Overall, I believe that the bill brings about a major change in the organisation of our universities and especially our colleges. I note the openness to amendments at stage 2 and look forward to seeing them.
16:33
This has been a very good debate.
In her speech, Clare Adamson asked us to assess the stage 1 process against the criteria that the Government initially set out. If I remember correctly, she said that those criteria are whether the bill provides better support for jobs and economic growth, whether it improves students’ life chances and whether it fundamentally changes the provision of skills to link with demands in local communities. Those are important questions for the chamber.
The Scottish Conservatives have taken the process seriously and have listened very carefully to the views of a range of stakeholders right across the college and university sectors on how they see the bill in relation to those specific objectives. As the committee convener and Liam McArthur have both rightly pointed out—and as the committee report makes clear—there is no particular objection to the overall policy direction, with the very considerable exception of the increase in ministerial powers, about which there is genuine concern.
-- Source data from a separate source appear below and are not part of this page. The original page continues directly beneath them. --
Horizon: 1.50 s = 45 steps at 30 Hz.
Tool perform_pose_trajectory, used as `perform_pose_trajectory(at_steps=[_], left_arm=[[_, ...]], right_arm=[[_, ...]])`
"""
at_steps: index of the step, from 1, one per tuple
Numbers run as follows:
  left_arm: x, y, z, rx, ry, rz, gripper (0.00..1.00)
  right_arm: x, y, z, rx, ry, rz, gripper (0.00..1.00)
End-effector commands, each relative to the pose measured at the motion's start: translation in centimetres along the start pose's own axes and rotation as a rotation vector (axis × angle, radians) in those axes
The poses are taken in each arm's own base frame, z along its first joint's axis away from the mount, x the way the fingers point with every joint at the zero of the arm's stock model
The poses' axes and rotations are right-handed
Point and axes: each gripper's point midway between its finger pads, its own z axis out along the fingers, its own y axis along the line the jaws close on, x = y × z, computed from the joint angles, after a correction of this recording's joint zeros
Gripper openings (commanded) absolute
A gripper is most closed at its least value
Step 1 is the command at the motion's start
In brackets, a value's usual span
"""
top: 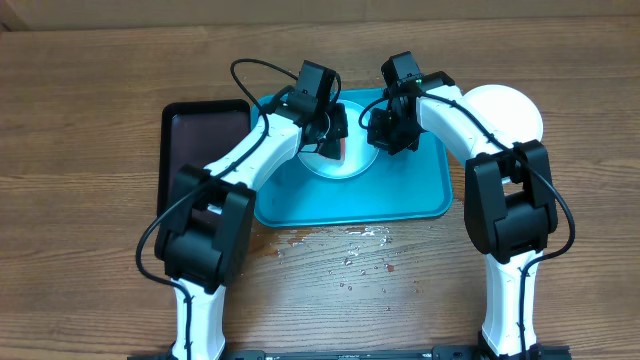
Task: Clean dirty plates on tray and stack at the side
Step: 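Scrub the light-blue plate with the sponge while the right gripper pins its rim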
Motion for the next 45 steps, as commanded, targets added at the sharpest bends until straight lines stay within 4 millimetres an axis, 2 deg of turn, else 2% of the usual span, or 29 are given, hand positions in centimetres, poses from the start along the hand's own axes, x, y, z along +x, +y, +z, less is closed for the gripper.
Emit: perform_pose_trajectory(at_steps=[1, 8, 15, 18, 21, 26, 29, 45], left_arm=[[0.0, -0.2, 1.3, 0.027, 0.016, -0.056, 0.04], [0.6, 1.7, 2.4, -0.059, 0.016, -0.119, 0.04], [1.9, 6.4, 1.4, -0.303, 0.034, -0.109, 0.04], [1.5, 7.3, 0.8, -0.364, 0.022, -0.084, 0.04], [0.0, 7.7, -0.4, -0.426, -0.019, -0.061, 0.04], [-3.4, 6.9, -2.3, -0.466, -0.094, 0.017, 0.04], [-4.1, 6.1, -2.4, -0.438, -0.106, 0.035, 0.04], [-1.5, 1.5, -0.1, -0.170, 0.022, 0.074, 0.04]], right_arm=[[0.7, 0.0, 0.7, 0.015, 0.018, 0.004, 0.04], [1.3, 0.9, 1.0, 0.018, 0.024, -0.045, 0.04], [1.3, 0.9, 1.0, 0.028, 0.020, -0.051, 0.04], [1.3, 0.8, 1.0, 0.036, 0.018, -0.051, 0.04], [1.3, 0.8, 1.0, 0.037, 0.019, -0.050, 0.04], [1.3, 0.8, 1.0, 0.037, 0.019, -0.051, 0.04], [1.3, 0.8, 1.0, 0.037, 0.019, -0.051, 0.04], [1.3, 0.8, 1.0, 0.036, 0.019, -0.051, 0.04]])
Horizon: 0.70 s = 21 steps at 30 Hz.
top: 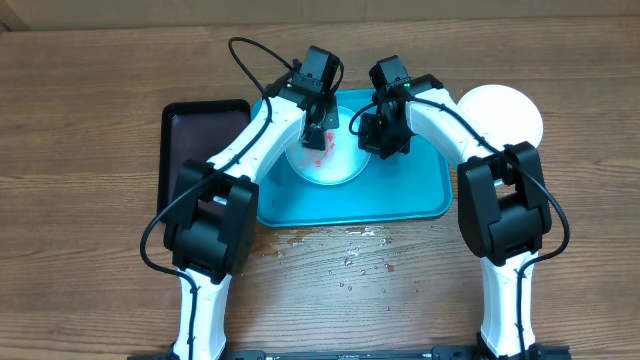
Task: Clean dirty plates on tray and stack at the side
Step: 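Scrub the light-blue plate with the sponge while the right gripper pins its rim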
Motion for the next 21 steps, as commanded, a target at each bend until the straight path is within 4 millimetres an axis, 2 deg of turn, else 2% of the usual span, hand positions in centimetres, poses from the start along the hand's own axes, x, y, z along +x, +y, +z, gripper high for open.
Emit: perform_pose_trajectory(at_steps=[1, 8, 13, 21], left_arm=[[1.2, -1.8, 1.0, 0.092, 0.050, 0.032, 0.04], [3.6, -2.0, 3.7, 0.112, 0.135, 0.033, 0.04], [3.8, -1.9, 4.4, 0.111, 0.136, 0.034, 0.04], [5.0, -3.7, 4.5, 0.185, 0.173, 0.110, 0.04]], right_arm=[[0.2, -0.7, 0.6, 0.032, 0.005, -0.002, 0.04], [0.2, -0.7, 0.6, 0.032, 0.005, -0.002, 0.04], [0.1, -0.7, 0.6, 0.032, 0.004, -0.002, 0.04], [0.2, -0.7, 0.6, 0.032, 0.005, -0.002, 0.04]])
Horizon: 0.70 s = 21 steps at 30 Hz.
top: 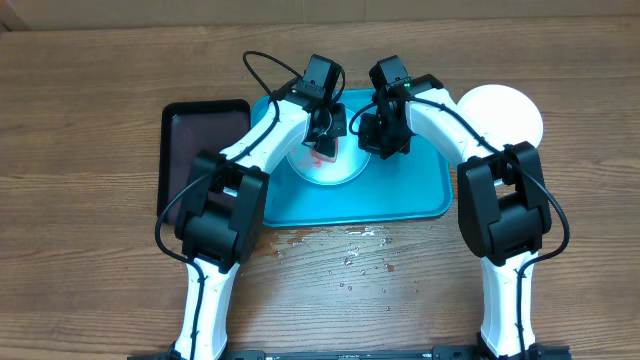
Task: Clean dirty plates on tray and stack at the side
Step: 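Scrub the light-blue plate with the sponge while the right gripper pins its rim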
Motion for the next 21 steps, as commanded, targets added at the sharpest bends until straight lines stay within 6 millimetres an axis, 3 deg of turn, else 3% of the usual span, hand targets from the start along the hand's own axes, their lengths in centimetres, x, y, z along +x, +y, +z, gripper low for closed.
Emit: perform_pose_trajectory(at_steps=[1, 8, 11, 16, 21], left_arm=[[2.5, -1.5, 1.4, 0.052, 0.082, 0.097, 0.04], [5.4, -0.2, 1.0, 0.002, 0.204, 0.226, 0.04], [6.0, 2.0, 0.5, -0.114, 0.233, 0.245, 0.04], [5.2, 5.6, -0.3, -0.330, 0.197, 0.222, 0.04], [3.4, 7.2, -0.8, -0.448, 0.100, 0.161, 0.04]], right_arm=[[0.1, -0.7, 0.6, 0.031, 0.003, -0.002, 0.04], [0.1, -0.7, 0.6, 0.031, 0.003, -0.002, 0.04], [0.1, -0.7, 0.6, 0.032, 0.003, -0.002, 0.04], [0.1, -0.7, 0.6, 0.031, 0.003, -0.002, 0.04], [0.1, -0.7, 0.6, 0.032, 0.004, -0.002, 0.04]])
The greatest difficulty with the bill lies in the detail and, on that basis, people have come to doubt whether it is the most effective way of achieving the objectives that have been set out. Indeed, that feeling has been heightened by the Government, which almost every time it talks about colleges and universities says that they are already delivering the valuable skills training our young people and mature students need and are already beginning to take substantial steps to widen access and tackle youth unemployment.
Given that the policy memorandum and financial memorandum do not provide sufficient evidence on why the bill, as opposed to other measures, will improve education in our colleges and universities, it is important that all of us, including the cabinet secretary, reflect on that point as we move towards stage 2. The Scottish Government has argued that the bill is necessary because of the technical and administrative underpinning that it will give to the reforms of colleges and universities. That may be correct up to a point, but I certainly do not think that we need a bill of such ungainly size, whose considerable lack of clarity has muddled matters.
On the question of college structures, which is the main focus of the bill, the committee received a substantial degree of evidence that the regional boards are a new layer of governance and that there is still some doubt as to how the funding mechanism will work or what the lines of accountability will be for meeting the financial requirements of the assigned colleges.
Does the member agree, though, that it is better to have three separate colleges in Glasgow rather than pile them all into one?
I entirely agree with what the member said about the need for diversity, but we can have that diversity only if we are absolutely clear about the lines of accountability. On that basis, the bill falls seriously short. Even the Scottish funding council seems a little unclear as to how, within a regional plan, it will appropriately apportion funds to the assigned colleges.
In that context, I ask the cabinet secretary to consider carefully the small doubt that exists about one aspect of charitable status, which relates to situations in which the trustees of a college—which, obviously, would be defined as a charity in this context—do not agree with the direction of travel being implemented by the Scottish Government and the Scottish funding council. The Office of the Scottish Charity Regulator has given a ruling that seems encouraging, but there is still a small area of doubt.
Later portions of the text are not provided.